If only people would stop selling their houses and lose their taste for
visiting the sick it would be quite a peaceful neighbourhood.
I
do find it hard not to relate just a little to Mr Laventie, though I am perhaps
redeemed a bit by the fact that I also find the gruff Miss Finn, an aunt of the
Gayfords who has painted every available surface of her home with just the kind
of realistic, pretty flowers surely calculated to make the Laventies cringe, to
be pretty irresistible. To digress for a moment, here's a sample of Miss Finn,
encountering a guest of the Laventies at the train station:
'Well, if it's Hobden's car,' observed
Miss Finn, eyeing Miriam's bright suitcases, 'he'll never get all that in. What
possessed you to have them that unwholesome colour?'
Gilbert explained that they were easy
to identify.
'Well, I shouldn't like to have them
near me on a Channel crossing, that's all.'
Ah,
what would literature have been without acerbic spinster aunts!
The
Gilbert mentioned in this passage is Gilbert Croy, an artsy filmmaker who comes
to stay with the Laventies and romances Ann a bit. But it's the Gayfords who,
next to the Laventies, figure most prominently here. There's John Gayford, who
clearly adores Ann, and his sister Peggy, who becomes her friend and
confidante. And there's the slightly ditsy, lovable Mrs Gayford, as well as the other siblings. All are exasperating to all of the Laventies except
Ann, who finds herself drawn to their straightforward pleasure in life.
As
the story progresses, the young Laventies spend much of their time in London—Dick
with his sculpture (and a bit of womanizing), Elizabeth to her writing, and Ann
to her, well, her wavering between different worlds and ways of life. She
befriends the lovely, immoral (or perhaps merely unmoral) Delia and admires her
unflappable poise, but realizes that Delia's lifestyle, handsome men flocking
around her at all times, is not for her.
Of
course things must come to a head when Ann comes home with a fiancé deemed
completely unsuitable by her siblings and father. She faces fierce resistance, but
the climactic scene in which Ann's quiet, self-effacing mother finally takes
center stage, is absolutely a thing of beauty. I do love, though, that while there's
never really any doubt about who will come out on top, Sharp, and indeed her
heroine too, never completely demonizes the Laventies, merely brings them a
notch or two down to size. Ann loves her family, and loves some of the
unconventional people she meets in London, but her own path is a different one.
If
Rhododendron Pie is just a bit rough
around the edges, like most first novels, it clearly displays the charm, humor,
and bite that Sharp would develop even more beautifully in the next few years. She
made me love Ann, of course, but also the Gayfords and even the Laventies. It's
a delightful, cheerful, life-affirming novel.
And
as with my recent post on Rumer Godden's Gypsy,
Gypsy, I really have to thank the "possibly FM" recommendations from
you lovely readers for reminding me that I've neglected Margery Sharp for far
too long. I can't say yet (because I really don't know, not because I'm being
coy) if it's a possibility for us to reprint this and/or other of Sharp's out-of-print
works. But copies of this book are scarce and pricy indeed (prices of four copies
on Abe Books as of this writing range from $210 to $500 sans dustjacket!), so
it would be lovely to have it more widely available.

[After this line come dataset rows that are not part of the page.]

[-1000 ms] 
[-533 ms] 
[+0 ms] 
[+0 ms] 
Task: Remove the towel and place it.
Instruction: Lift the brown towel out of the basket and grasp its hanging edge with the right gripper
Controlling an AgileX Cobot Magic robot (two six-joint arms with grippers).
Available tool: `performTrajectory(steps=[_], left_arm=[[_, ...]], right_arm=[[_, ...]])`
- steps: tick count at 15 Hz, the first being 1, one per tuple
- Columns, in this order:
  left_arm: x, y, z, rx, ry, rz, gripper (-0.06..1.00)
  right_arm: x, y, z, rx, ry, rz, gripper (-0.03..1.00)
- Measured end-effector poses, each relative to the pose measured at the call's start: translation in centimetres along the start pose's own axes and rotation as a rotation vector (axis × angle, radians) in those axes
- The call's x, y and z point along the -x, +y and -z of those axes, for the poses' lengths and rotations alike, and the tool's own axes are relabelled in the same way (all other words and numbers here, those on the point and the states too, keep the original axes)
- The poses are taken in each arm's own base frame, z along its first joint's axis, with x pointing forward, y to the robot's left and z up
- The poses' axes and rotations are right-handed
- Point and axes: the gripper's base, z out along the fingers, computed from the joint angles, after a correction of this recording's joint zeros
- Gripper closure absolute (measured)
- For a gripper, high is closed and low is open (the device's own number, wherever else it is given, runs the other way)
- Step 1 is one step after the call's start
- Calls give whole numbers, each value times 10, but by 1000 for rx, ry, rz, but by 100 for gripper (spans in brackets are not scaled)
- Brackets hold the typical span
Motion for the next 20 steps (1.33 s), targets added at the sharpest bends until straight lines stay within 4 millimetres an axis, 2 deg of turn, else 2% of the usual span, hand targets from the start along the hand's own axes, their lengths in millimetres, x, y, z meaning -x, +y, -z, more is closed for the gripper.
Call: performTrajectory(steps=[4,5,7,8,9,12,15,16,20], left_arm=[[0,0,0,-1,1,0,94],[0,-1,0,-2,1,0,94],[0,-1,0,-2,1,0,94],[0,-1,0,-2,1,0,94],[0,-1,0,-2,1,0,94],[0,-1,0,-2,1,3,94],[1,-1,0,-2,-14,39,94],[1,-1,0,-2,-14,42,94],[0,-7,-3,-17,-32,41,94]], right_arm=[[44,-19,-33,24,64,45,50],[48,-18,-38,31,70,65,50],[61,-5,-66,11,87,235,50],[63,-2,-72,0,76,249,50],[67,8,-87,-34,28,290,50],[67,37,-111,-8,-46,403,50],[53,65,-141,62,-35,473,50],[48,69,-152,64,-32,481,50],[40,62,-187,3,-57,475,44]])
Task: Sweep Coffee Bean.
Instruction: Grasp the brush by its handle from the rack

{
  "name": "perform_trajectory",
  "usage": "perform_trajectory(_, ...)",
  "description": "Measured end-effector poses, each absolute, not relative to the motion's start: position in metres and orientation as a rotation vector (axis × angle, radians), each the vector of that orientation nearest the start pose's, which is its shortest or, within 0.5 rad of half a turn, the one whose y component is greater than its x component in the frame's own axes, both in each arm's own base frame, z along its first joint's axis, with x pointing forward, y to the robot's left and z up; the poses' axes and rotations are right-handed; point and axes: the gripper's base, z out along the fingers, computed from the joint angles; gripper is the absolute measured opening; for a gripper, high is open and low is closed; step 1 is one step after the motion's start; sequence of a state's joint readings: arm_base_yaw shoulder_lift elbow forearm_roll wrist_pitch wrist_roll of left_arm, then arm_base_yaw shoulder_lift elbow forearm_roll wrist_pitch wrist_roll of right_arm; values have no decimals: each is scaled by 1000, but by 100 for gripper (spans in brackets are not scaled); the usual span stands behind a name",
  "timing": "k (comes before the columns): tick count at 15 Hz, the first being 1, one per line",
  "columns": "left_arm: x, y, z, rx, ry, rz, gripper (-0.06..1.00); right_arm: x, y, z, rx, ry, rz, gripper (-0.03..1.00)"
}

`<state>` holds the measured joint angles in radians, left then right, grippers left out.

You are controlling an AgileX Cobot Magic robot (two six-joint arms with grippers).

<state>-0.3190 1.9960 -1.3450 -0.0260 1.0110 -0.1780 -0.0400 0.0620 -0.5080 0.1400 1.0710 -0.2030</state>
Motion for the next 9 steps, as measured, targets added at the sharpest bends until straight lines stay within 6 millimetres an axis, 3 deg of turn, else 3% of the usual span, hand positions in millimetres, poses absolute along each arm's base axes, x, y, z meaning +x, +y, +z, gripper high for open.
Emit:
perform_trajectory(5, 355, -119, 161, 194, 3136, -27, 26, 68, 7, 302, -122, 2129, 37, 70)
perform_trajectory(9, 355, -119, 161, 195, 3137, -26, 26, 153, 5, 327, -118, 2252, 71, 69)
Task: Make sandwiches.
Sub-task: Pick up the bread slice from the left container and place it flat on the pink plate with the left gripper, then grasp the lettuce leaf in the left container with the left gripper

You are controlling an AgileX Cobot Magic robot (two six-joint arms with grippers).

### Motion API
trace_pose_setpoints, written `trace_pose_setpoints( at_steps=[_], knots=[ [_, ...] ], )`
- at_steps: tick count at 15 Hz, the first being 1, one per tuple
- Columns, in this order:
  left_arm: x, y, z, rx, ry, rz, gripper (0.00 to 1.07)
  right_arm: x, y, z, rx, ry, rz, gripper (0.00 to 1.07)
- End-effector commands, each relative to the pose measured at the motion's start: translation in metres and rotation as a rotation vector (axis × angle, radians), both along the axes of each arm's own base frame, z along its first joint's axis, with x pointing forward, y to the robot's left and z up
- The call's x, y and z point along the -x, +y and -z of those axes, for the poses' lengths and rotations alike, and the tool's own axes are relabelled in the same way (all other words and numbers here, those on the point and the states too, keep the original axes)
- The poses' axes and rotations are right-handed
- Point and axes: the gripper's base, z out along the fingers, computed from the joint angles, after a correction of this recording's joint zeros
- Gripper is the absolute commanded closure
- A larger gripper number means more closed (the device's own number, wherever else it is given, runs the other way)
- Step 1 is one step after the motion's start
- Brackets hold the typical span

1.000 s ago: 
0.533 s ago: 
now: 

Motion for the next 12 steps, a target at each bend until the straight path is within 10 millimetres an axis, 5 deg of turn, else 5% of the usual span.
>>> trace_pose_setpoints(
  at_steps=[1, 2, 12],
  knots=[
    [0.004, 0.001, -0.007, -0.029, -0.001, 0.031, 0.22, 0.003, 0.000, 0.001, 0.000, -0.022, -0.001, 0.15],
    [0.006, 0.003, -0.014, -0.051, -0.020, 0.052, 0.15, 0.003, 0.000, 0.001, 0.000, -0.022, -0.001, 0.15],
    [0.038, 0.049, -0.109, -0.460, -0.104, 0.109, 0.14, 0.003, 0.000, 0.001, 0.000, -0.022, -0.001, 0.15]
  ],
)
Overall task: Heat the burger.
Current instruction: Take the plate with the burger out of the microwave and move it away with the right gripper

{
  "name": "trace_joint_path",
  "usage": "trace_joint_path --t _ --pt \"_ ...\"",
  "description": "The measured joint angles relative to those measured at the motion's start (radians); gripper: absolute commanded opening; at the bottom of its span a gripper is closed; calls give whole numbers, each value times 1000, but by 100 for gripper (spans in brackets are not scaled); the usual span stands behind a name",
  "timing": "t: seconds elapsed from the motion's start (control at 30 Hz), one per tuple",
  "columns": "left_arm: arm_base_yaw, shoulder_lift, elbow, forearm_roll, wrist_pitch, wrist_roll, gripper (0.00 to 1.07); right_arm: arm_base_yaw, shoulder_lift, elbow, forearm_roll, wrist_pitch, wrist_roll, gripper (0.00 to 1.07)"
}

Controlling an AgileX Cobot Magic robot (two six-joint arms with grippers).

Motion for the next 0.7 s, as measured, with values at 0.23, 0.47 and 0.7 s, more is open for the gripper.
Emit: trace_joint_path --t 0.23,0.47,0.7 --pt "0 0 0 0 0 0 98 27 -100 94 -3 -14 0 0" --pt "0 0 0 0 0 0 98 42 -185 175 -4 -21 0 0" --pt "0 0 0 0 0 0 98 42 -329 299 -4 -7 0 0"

It sounds like a very good read. I shall cross fingers for it being a FM book sometime in the future
ReplyDeleteThat sounds a delight and I do love that photograph!
ReplyDeleteI really really really hope you will be able to reissue this!! It just sounds so fun. Love an acerbic aunt, too!
ReplyDeleteI would so love you to reprint this and Fanfare for Tin Trumpets, they are the two that I’ve found totally impossible to get hold of and I’m desperate to read!